▶ WHAT THE TASK REQUIRES: Output the data below in full, byte for byte. Nothing may differ.

────

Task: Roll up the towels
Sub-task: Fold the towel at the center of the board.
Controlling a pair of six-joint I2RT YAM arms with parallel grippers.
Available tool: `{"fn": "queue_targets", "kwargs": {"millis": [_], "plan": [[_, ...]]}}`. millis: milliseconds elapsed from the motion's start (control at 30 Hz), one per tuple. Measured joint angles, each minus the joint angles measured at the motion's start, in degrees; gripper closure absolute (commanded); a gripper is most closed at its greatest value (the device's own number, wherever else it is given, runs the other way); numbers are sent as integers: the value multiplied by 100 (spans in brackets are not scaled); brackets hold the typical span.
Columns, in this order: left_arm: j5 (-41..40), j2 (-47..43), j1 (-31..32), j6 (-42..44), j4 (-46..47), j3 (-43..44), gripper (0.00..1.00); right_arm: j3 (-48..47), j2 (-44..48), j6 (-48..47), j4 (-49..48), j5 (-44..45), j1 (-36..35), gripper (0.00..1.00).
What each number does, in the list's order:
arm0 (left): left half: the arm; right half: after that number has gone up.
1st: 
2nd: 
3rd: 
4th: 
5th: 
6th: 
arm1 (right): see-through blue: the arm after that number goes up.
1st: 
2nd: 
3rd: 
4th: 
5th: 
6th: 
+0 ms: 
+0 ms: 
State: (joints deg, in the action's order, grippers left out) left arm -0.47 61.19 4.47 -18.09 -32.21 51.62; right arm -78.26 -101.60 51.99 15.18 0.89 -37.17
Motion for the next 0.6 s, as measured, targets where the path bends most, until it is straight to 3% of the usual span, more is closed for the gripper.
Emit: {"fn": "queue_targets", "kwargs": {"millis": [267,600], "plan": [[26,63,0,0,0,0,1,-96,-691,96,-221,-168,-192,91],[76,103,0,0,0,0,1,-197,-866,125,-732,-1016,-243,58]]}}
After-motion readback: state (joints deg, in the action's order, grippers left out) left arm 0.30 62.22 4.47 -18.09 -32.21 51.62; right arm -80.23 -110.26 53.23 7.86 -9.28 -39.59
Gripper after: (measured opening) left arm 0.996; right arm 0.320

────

▶ WRITTEN RESPONSE:
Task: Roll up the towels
Sub-task: Fold the towel at the center of the board.
Controlling a pair of six-joint I2RT YAM arms with parallel grippers.
Available tool: `{"fn": "queue_targets", "kwargs": {"millis": [_], "plan": [[_, ...]]}}`. millis: milliseconds elapsed from the motion's start (control at 30 Hz), one per tuple. Measured joint angles, each minus the joint angles measured at the motion's start, in degrees; gripper closure absolute (commanded); a gripper is most closed at its greatest value (the device's own number, wherever else it is given, runs the other way); numbers are sent as integers: the value multiplied by 100 (spans in brackets are not scaled); brackets hold the typical span.
Columns, in this order: left_arm: j5 (-41..40), j2 (-47..43), j1 (-31..32), j6 (-42..44), j4 (-46..47), j3 (-43..44), gripper (0.00..1.00); right_arm: j3 (-48..47), j2 (-44..48), j6 (-48..47), j4 (-49..48), j5 (-44..45), j1 (-36..35), gripper (0.00..1.00).
What each number does, in the list's order:
arm0 (left): left half: the arm; right half: after that number has gone up.
1st: 
2nd: 
3rd: 
4th: 
5th: 
6th: 
arm1 (right): see-through blue: the arm after that number goes up.
1st: 
2nd: 
3rd: 
4th: 
5th: 
6th: 
+0 ms: 
+0 ms: 
State: (joints deg, in the action's order, grippers left out) left arm -0.47 61.19 4.47 -18.09 -32.21 51.62; right arm -78.26 -101.60 51.99 15.18 0.89 -37.17
Motion for the next 0.6 s, as measured, targets where the path bends most, until it is straight to 3% of the usual span, more is closed for the gripper.
Emit: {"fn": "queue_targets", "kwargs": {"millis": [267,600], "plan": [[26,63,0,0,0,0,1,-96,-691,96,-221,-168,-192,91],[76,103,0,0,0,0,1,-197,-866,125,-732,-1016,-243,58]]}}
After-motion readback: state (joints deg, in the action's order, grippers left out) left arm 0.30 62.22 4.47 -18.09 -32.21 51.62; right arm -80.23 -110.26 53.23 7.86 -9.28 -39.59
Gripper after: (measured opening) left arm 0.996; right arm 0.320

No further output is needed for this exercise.